## Instructions to follow
Write out the listing below character for character, though without its pictures.

────────────────────────────────────────

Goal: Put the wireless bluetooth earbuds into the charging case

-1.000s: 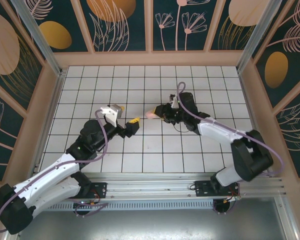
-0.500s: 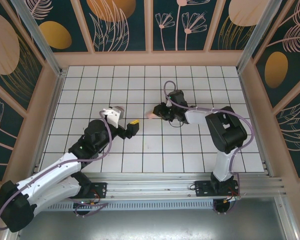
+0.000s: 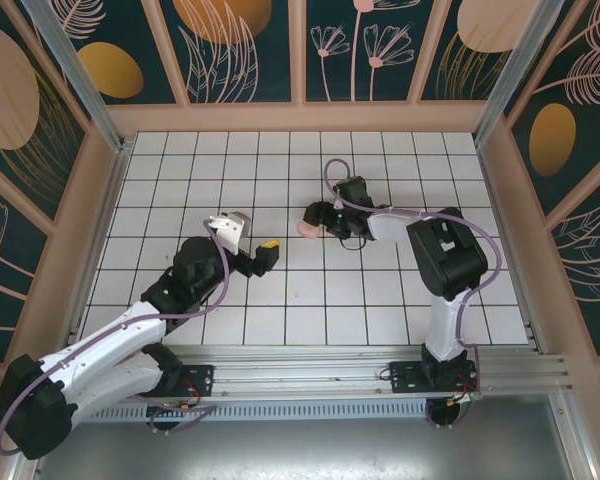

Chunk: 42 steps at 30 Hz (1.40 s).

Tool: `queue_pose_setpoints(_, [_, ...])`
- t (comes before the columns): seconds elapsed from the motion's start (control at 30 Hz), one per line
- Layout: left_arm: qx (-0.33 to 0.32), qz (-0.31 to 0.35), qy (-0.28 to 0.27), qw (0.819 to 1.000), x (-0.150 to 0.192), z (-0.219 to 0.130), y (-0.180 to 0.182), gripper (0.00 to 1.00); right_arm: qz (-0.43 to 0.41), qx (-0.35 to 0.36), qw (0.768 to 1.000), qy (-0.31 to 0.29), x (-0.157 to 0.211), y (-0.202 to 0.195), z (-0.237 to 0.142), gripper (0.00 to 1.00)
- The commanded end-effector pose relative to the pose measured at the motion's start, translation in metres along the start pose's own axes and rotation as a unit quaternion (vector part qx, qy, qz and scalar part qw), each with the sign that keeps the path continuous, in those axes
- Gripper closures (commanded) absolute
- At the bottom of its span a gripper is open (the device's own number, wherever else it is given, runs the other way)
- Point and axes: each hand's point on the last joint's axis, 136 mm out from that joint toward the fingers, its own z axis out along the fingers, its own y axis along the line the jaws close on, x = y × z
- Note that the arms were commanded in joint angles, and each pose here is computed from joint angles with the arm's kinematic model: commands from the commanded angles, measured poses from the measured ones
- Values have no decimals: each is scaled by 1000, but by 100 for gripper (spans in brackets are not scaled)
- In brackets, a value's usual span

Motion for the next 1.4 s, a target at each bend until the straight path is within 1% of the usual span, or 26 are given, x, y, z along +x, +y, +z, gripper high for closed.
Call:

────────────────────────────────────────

## Exercise solution
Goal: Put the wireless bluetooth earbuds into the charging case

-1.000s: 
-0.500s: 
+0.000s: 

Chunk: 42 steps at 30 Hz (1.40 s).

Tool: `queue_pose_setpoints(_, [_, ...])`
- t (comes before the columns): seconds elapsed from the motion's start (control at 30 Hz), one per line
- Layout: left_arm: qx (-0.33 to 0.32), qz (-0.31 to 0.35), qy (-0.28 to 0.27), qw (0.819 to 1.000), x (-0.150 to 0.192), z (-0.219 to 0.130), y (-0.180 to 0.182), gripper (0.00 to 1.00); right_arm: qz (-0.43 to 0.41), qx (-0.35 to 0.36), qw (0.768 to 1.000), qy (-0.31 to 0.29), x (-0.157 to 0.211), y (-0.202 to 0.195), z (-0.237 to 0.142), gripper (0.00 to 1.00)
- The commanded end-effector pose relative to the pose measured at the motion's start, translation in metres along the start pose's own axes and rotation as a unit quaternion (vector part qx, qy, qz and scalar part qw), each with the sign that keeps the path continuous, in those axes
- Gripper closures (commanded) absolute
- At the bottom of its span a gripper is open (the device's own number, wherever else it is given, runs the other way)
- Point and axes: each hand's point on the last joint's axis, 136 mm out from that joint toward the fingers, its own z axis out along the fingers, its own y axis along the line the jaws close on, x = y × z
- Note that the arms were commanded in joint angles, and each pose here is computed from joint angles with the arm's kinematic model: commands from the commanded angles, measured poses from the measured ones
- Values have no decimals: each is scaled by 1000, but by 100 for gripper (spans in brackets are not scaled)
- In brackets, a value's usual span

Motion for the next 1.4 s, a target at each bend until the straight path is within 1% of the usual span, or 26 are given, x, y, z along +x, +y, +z, gripper high for closed.
Call:

This output has come to an end.